The Blinding Noise
Why do whales get beached? Now we know.
Why do whales get beached? Now we know.
Have you ever tried to say something while your head is underwater? Did it end up garbled, with too many bubbles coming in the way? That’s because you’re not built to say things underwater.
Humans talk by letting air out through their vocal chords. But under the water, this air rushes out too fast because of the pressure. And then it makes bubbles as it rises up. What’s more, you’ll quickly run out of breath and come up to breathe—at which point you can easily say all the things you want to.
Whales spend most of their time underwater. When they want to speak to another whale, it’s unlikely they’ll go all the way to the surface just to say what they want to say. For a long time, scientists could not figure out how the whales spoke: there were no vocal chords to be found anywhere!
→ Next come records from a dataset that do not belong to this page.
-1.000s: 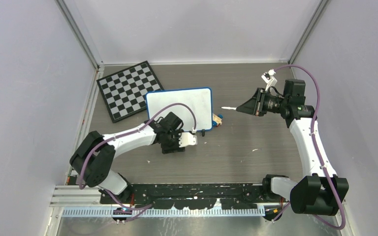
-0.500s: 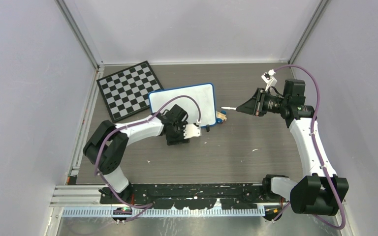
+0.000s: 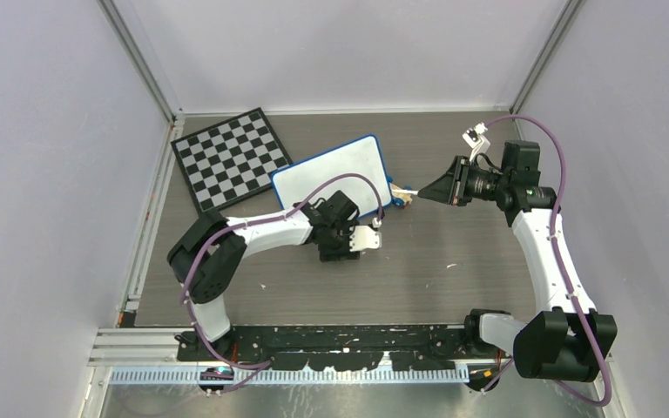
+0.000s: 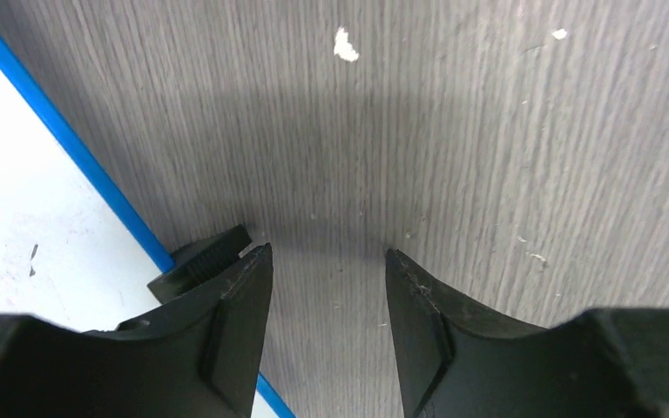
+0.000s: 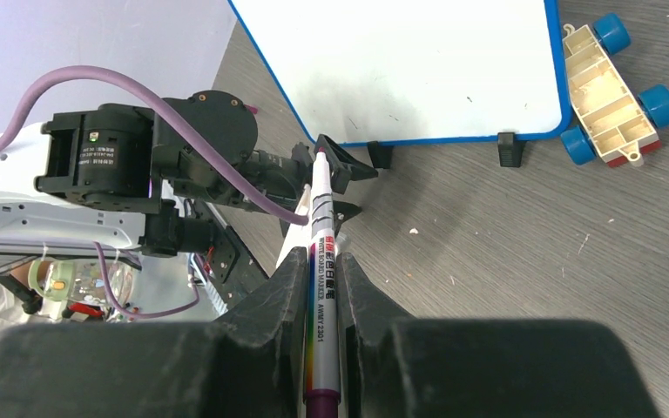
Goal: Write a sentence on the whiteboard
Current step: Move the whiteboard stand to the center of the board.
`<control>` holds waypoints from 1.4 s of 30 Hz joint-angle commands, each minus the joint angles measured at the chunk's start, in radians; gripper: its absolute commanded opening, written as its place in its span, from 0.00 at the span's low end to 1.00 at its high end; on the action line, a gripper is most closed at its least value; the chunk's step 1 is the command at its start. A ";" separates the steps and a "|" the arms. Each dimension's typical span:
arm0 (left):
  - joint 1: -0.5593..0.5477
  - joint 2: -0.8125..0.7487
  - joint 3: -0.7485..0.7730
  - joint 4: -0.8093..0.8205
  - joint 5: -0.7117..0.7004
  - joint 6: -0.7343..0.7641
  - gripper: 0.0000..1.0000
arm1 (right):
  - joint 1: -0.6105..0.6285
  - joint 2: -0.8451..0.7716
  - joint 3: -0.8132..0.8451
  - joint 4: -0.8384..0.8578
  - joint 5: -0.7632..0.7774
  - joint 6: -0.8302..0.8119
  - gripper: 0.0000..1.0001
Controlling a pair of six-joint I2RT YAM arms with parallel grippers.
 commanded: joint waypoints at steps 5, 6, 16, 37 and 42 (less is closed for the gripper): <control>-0.019 -0.161 0.049 -0.097 0.207 -0.151 0.58 | -0.004 -0.009 -0.017 0.059 -0.022 0.022 0.00; -0.019 -0.203 0.047 -0.110 0.227 -0.172 0.60 | -0.002 -0.006 -0.018 0.065 -0.028 0.030 0.00; 0.185 -0.449 0.199 -0.313 0.539 -0.375 0.90 | 0.169 0.008 0.031 0.058 -0.026 0.082 0.00; 0.260 -0.436 0.085 -0.034 0.896 -0.632 0.81 | 0.500 0.123 0.145 0.080 -0.097 0.161 0.00; 0.255 -0.436 0.054 -0.004 0.920 -0.660 0.58 | 0.534 0.133 0.148 0.081 -0.111 0.165 0.00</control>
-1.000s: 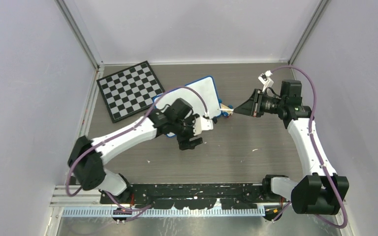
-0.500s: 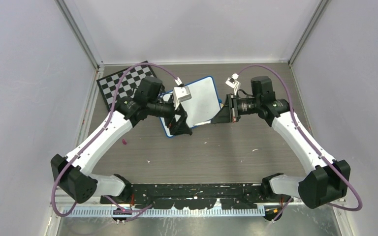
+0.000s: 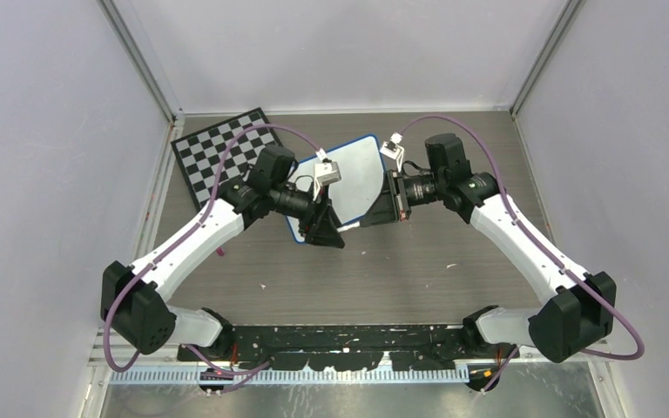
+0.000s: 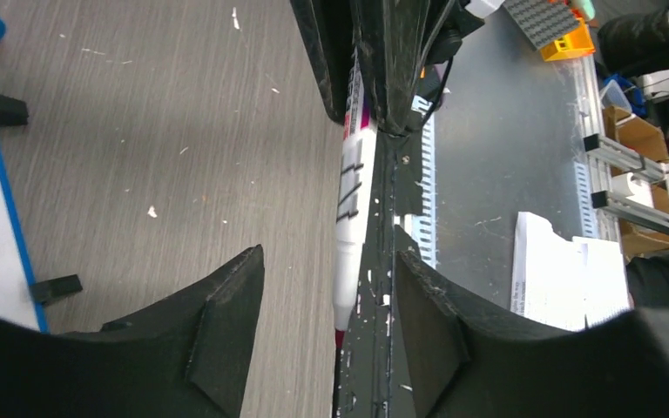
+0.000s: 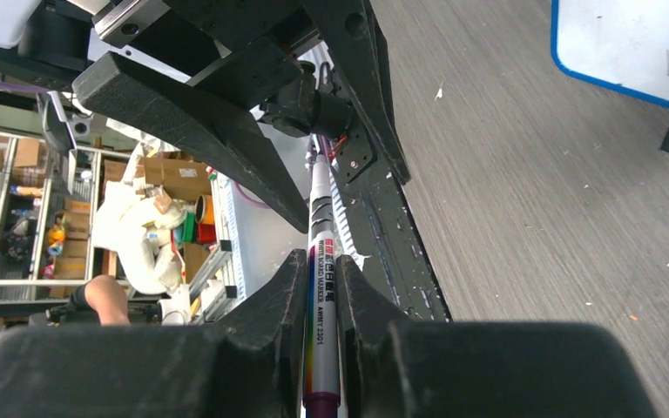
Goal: Write a sentence on the whiteboard
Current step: Move the whiteboard stand to the center of the board, then adjust the whiteboard marker.
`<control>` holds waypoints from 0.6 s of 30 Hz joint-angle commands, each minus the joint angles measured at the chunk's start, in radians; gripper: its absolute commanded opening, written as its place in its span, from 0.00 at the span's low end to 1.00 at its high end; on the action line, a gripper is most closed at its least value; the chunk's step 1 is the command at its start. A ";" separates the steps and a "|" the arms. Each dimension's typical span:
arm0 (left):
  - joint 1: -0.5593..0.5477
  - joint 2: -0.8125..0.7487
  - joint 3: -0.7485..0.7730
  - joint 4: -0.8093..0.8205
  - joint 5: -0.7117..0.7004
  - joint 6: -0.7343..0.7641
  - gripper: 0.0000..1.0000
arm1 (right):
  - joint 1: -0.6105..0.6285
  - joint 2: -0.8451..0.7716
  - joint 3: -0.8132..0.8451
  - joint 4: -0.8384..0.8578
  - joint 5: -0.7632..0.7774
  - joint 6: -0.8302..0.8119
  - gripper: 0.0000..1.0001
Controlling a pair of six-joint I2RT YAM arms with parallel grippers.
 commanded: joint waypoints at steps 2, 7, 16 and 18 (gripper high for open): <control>-0.013 -0.004 -0.017 0.090 0.112 -0.054 0.52 | 0.040 0.000 0.035 0.035 -0.027 0.018 0.00; -0.017 0.005 -0.011 0.091 0.146 -0.054 0.25 | 0.051 -0.003 0.039 0.011 -0.022 0.004 0.00; -0.017 0.002 -0.025 0.010 0.211 0.012 0.00 | 0.064 0.052 0.171 -0.445 -0.023 -0.388 0.44; -0.019 0.004 -0.025 -0.004 0.225 0.020 0.00 | 0.070 0.063 0.199 -0.508 -0.021 -0.437 0.47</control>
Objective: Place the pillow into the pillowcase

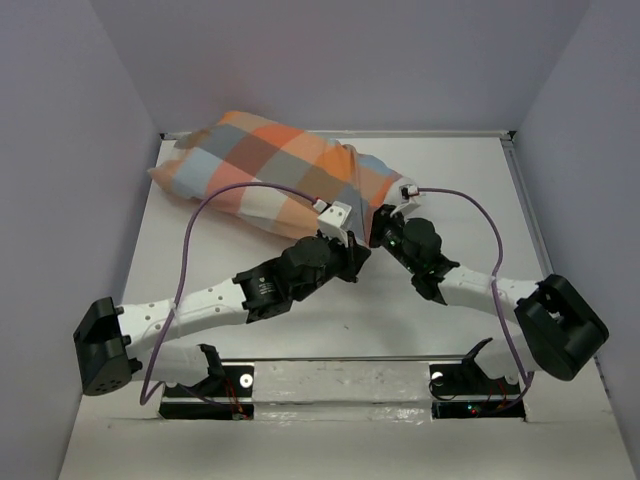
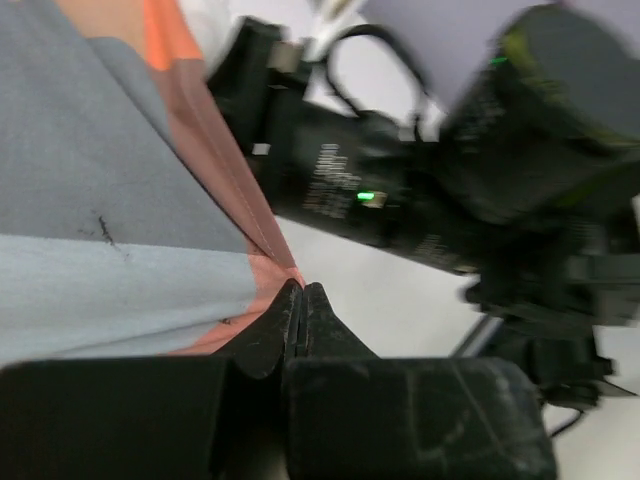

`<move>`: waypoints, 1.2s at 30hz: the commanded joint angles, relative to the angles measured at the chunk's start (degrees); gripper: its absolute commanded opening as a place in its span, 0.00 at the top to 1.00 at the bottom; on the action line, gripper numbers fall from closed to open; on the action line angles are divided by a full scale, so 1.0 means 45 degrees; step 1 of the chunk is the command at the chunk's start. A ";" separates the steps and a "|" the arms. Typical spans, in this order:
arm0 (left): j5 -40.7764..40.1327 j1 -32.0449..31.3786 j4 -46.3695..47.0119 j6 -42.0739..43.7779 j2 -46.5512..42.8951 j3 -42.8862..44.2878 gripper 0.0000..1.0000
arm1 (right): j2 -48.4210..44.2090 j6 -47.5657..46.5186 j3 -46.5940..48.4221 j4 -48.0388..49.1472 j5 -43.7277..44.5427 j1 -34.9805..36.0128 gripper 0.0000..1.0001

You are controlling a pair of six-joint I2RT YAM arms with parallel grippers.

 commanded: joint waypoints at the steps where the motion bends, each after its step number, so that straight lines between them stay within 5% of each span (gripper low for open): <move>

It turned out that whales do in fact have vocal chords, but they’re not just valves to let the air through. Each of the vocal chords is connected to an air sac, and people think that whales can pass air in and out of these sacs without any of it getting out of their bodies. That way, whales can make the vibrations needed for noise without losing any of their air supply.
Have you ever heard whales speaking to each other? You’ll never be able to hear all of it, because a lot of it is in ultrasound, at a frequency the human ear cannot hear at all.
If you could hear them, however, you would realise that their speech is very gentle and melodious. Most people speak of whales “singing” to each other, rather than just “talking”, though those whales actually are communicating with each other, not just humming a tune.
Different tribes of whales speak their own dialects of language, which might be very different from what is spoken by whales from outside the group. So it is definitely a language — though a very musical one.
Have you ever opened your eyes under the water and tried to look into the distance? Most water in the ocean is too murky to see very far — if you depend on your eyes to see. There are advantages if you are able to make noises in the high frequencies of ultrasound.
Dolphins (which are a type of whale) don’t only use their voices to speak. They also use it to see. Dolphins have a special organ in their head called the “melon”. This melon takes the sounds made in the nasal column (behind the nose) and concentrates them into a ray of noise.
When this sound hits something and is echoed back, the dolphin can listen to the echo and make out not just where the thing is, but how big, and even what it’s made of! It’s the same thing our eyes do, except that it uses sound instead of light.
Which makes sense, because sound travels much better in water, while light doesn’t move so well.
Other whales use sound to navigate, too, but none of them are as powerful as the dolphin’s melon. Dolphins can focus their noise not just for looking, but also to stun and even kill their prey.
Have you ever wondered why so many whales end up beached even though they have such an advanced navigation system?
Many whales have been accidentally coming into too-shallow waters, and then getting stuck and being unable to get back. Whales can breathe in the air, but their bodies can’t take the stress of being out of water. Their skeletons aren’t strong enough to hold up their weight without the help of water — in fact, no skeletons can be that strong, which is why the largest creatures are found in the ocean and not on land.
If beached whales aren’t rescued and helped into the water soon, they’ll collapse under their own weight and eventually die.
But if whales can navigate so well, why do they make the fatal mistake of coming out to shallow waters? Why is it that whole pods of whales get beached in this manner? And why does it seem to be happening more and more often these days?
One theory was that if the leader of the group is unwell, then the rest of the group will blindly follow. Even when the leader makes a mistake.
Now we know that it’s not just the leader, but the whole group that is unwell. And why is it unwell? Because of the noise.
A hundred years ago, the oceans were silent. Not any more. Over the last century, increased activity in shipping, oil-drilling, and military sonar systems has turned the seas into a loud, noisy place. Whales, with their sensitive ears tuned for music, aren’t able to handle such harsh noises.
People have found that whales keep getting beached near where the U.S. Navy conduct their exercises. Whales have started getting the “benz”, a disease where nitrogen bubbles into their flesh because they speed to the surface too fast and too long, to escape the noise. Many whales have internal bleeding and burst eardrums.
Now we know why whales get beached: because they can’t see where they’re going, and don’t know where to go. Because they’re injured, bleeding, and deafened by the blinding noise.
An earlier version of this article was published in Sirius #226 21 Aug — 3 Sep 2016 “The Blinding Noise”.